May was asked whether the EU's difficulties in agreeing a trade deal with Canada, as a result of the opposition of one Belgian region, would affect the chances of a successful Brexit deal.
She replied: "Obviously we have got negotiations ahead... those negotiations will take time, as I say, there will be some difficult moments... but I'm optimistic that we can achieve a deal that is right for the UK because I actually think the deal that is right for the UK will also be right for the European Union."
The prime minister made clear that until the UK actually leaves the EU it remains a fully fledged member with full rights and obligations – a point she also raised on Thursday when May told the leaders of the EU’s 27 other member states that they could not expect her government to rubber-stamp decisions they take without Britain’s involvement while it remains a member.

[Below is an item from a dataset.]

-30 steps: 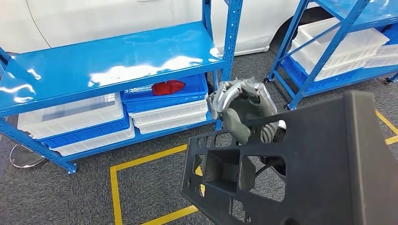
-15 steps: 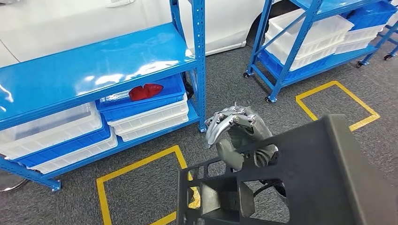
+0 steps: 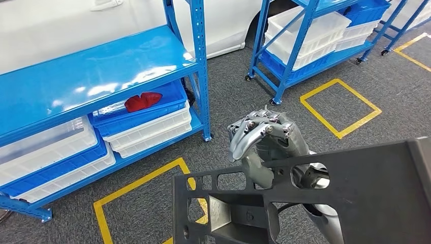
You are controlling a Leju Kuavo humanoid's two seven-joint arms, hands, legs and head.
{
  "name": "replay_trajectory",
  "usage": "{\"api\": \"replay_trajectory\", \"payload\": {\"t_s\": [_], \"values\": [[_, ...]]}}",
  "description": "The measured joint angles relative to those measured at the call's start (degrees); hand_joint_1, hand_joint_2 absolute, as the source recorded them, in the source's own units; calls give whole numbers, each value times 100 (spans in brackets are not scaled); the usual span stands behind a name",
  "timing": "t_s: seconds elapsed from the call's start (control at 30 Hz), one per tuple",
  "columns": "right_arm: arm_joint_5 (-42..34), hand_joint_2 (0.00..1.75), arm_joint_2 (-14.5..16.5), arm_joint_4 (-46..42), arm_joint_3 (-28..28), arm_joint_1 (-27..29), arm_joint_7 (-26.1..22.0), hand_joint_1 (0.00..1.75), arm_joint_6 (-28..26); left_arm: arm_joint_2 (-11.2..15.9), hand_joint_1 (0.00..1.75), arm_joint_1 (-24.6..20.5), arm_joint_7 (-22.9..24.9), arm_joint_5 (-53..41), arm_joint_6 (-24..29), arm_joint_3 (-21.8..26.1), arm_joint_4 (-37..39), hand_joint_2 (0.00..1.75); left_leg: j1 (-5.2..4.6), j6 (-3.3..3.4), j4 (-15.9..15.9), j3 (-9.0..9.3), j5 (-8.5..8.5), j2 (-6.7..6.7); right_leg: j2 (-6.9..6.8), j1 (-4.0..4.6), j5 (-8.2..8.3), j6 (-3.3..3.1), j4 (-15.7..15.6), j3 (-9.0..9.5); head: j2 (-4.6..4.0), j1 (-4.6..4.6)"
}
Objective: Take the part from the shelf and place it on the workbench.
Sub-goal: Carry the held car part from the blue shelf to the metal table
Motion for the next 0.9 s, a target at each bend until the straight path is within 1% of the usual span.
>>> {"api": "replay_trajectory", "payload": {"t_s": [0.03,0.07,0.1,0.13,0.17,0.2,0.23,0.27,0.3,0.33,0.37,0.4,0.43,0.47,0.5,0.53,0.57,0.6,0.63,0.67,0.7,0.73,0.77,0.8,0.83,0.87,0.9], "values": [[19,175,0,-17,3,2,2,175,-20,-11,0,-2,-8,-7,1,-4,4,175,-12,-30,41,-11,-26,25,-67,9,70,-37,-275,152,0,-2],[34,175,-1,-31,7,8,2,175,-38,-21,0,-4,-19,-11,1,-7,6,175,-24,-65,73,-19,-47,52,-109,24,93,-81,-436,235,0,-4],[42,175,-1,-38,9,17,2,175,-51,-27,0,-4,-34,-13,1,-8,7,175,-33,-97,84,-22,-56,77,-100,40,78,-129,-447,228,0,-6],[41,175,-3,-44,11,22,5,175,-63,-34,0,-5,-53,-16,-1,-9,8,175,-32,-126,88,-20,-60,109,-53,39,98,-164,-460,215,0,-6],[23,175,-5,-44,10,23,13,175,-70,-42,0,-8,-69,-21,-4,-12,9,175,-22,-157,99,-22,-77,113,-16,32,115,-199,-475,208,0,-8],[-15,175,-7,-39,4,8,26,175,-69,-50,0,-9,-81,-27,-10,-15,9,175,-9,-187,165,-49,-140,68,19,21,136,-234,-495,203,0,-9],[-83,175,-9,-24,-12,-30,57,175,-43,-58,0,-8,-87,-36,-18,-17,10,175,4,-217,340,-123,-270,-7,54,8,159,-268,-514,195,0,-12],[-173,175,-9,8,-37,-88,104,175,8,-65,0,-6,-87,-45,-25,-19,11,175,19,-242,620,-245,-447,-104,88,1,176,-293,-524,186,0,-15],[-278,175,-6,67,-74,-174,168,175,83,-70,0,-2,-85,-55,-30,-19,12,175,27,-262,1016,-421,-655,-184,130,3,189,-308,-526,170,0,-18],[-387,175,1,163,-132,-272,241,175,184,-71,0,1,-80,-64,-31,-19,13,175,33,-276,1418,-602,-822,-225,178,7,199,-314,-525,155,0,-19],[-475,175,10,274,-202,-373,305,175,286,-71,0,2,-76,-72,-31,-20,14,175,38,-282,1692,-731,-895,-244,228,11,208,-312,-523,145,0,-19],[-534,175,22,384,-279,-471,353,175,374,-72,0,3,-72,-77,-31,-21,14,175,41,-281,1776,-773,-862,-253,277,15,217,-306,-520,139,0,-19],[-567,175,40,492,-365,-561,393,175,453,-72,0,2,-70,-81,-31,-22,15,175,44,-270,1595,-690,-709,-262,325,16,224,-296,-518,139,0,-19],[-578,175,63,591,-443,-655,430,175,515,-72,0,2,-70,-88,-31,-23,15,175,48,-251,1221,-515,-487,-294,370,17,231,-286,-515,141,0,-19],[-581,175,92,702,-516,-762,467,175,576,-71,0,2,-70,-99,-29,-25,15,175,48,-222,788,-312,-297,-377,412,18,240,-271,-513,141,0,-17],[-576,175,126,841,-591,-880,498,175,642,-70,0,0,-71,-113,-27,-27,15,175,48,-195,418,-145,-162,-454,457,20,253,-248,-509,131,0,-15],[-551,175,165,1005,-661,-1002,514,175,706,-70,0,-2,-72,-124,-22,-28,15,175,43,-171,189,-51,-98,-517,496,17,271,-218,-509,113,0,-15],[-505,175,205,1180,-726,-1117,519,175,759,-70,0,-4,-72,-131,-17,-30,15,175,33,-150,97,-22,-93,-551,533,10,294,-181,-513,91,0,-14],[-444,175,242,1350,-782,-1217,519,175,795,-71,0,-8,-73,-134,-13,-32,15,175,24,-132,80,-28,-84,-527,570,1,318,-141,-525,73,0,-14],[-380,175,281,1524,-836,-1318,525,175,813,-71,0,-14,-72,-138,-10,-38,15,175,34,-98,54,-28,-54,-491,585,-5,334,-103,-533,57,0,-14],[-330,175,314,1679,-881,-1425,538,175,816,-71,0,-23,-70,-146,-10,-45,15,175,40,-62,16,-20,-16,-450,541,-2,312,-74,-502,31,0,-11],[-296,175,346,1835,-924,-1546,557,175,812,-71,0,-32,-69,-156,-15,-54,15,175,46,-22,-26,-15,23,-402,458,7,221,-53,-371,-38,0,-7],[-275,175,380,1994,-965,-1669,581,175,805,-70,0,-39,-67,-167,-23,-63,15,175,51,10,-60,-14,57,-351,357,15,71,-39,-119,-159,0,-2],[-264,175,413,2142,-996,-1769,598,175,800,-69,0,-43,-65,-176,-32,-71,15,175,36,25,-62,-25,69,-303,261,19,-117,-30,238,-323,0,-1],[-258,175,443,2287,-1021,-1839,612,175,797,-67,0,-44,-64,-181,-39,-78,15,175,28,35,-55,-38,72,-260,217,18,-291,-19,634,-502,0,2],[-257,175,464,2413,-1039,-1875,619,175,795,-66,0,-45,-63,-183,-43,-85,15,175,22,39,-44,-48,71,-220,203,15,-387,-9,940,-636,0,3],[-255,175,481,2523,-1053,-1894,618,175,795,-64,0,-46,-62,-184,-44,-93,15,175,19,41,-27,-56,65,-181,192,13,-382,-2,1061,-680,0,3]]}}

The prime minister raised concerns about meetings the 27 were holding without Britain, such as last month’s summit in Bratislava, which could affect all 28 member states.
On Russia's military involvement in Syria, one of the main topics on the summit agenda, May said that she, along with German chancellor Angela Merkel and French president Francois Hollande, had argued for a "robust and united" message to stop the bombing of Aleppo and made clear the EU would "consider all options if the atrocities continue". This had been agreed, she said.
But the EU leaders did not explicitly threaten Russia with sanctions if the bombing continued. A specific reference to sanctions had appeared in the draft communique of the summit, but was removed from the final, released version as the leaders could not come to a unanimous view.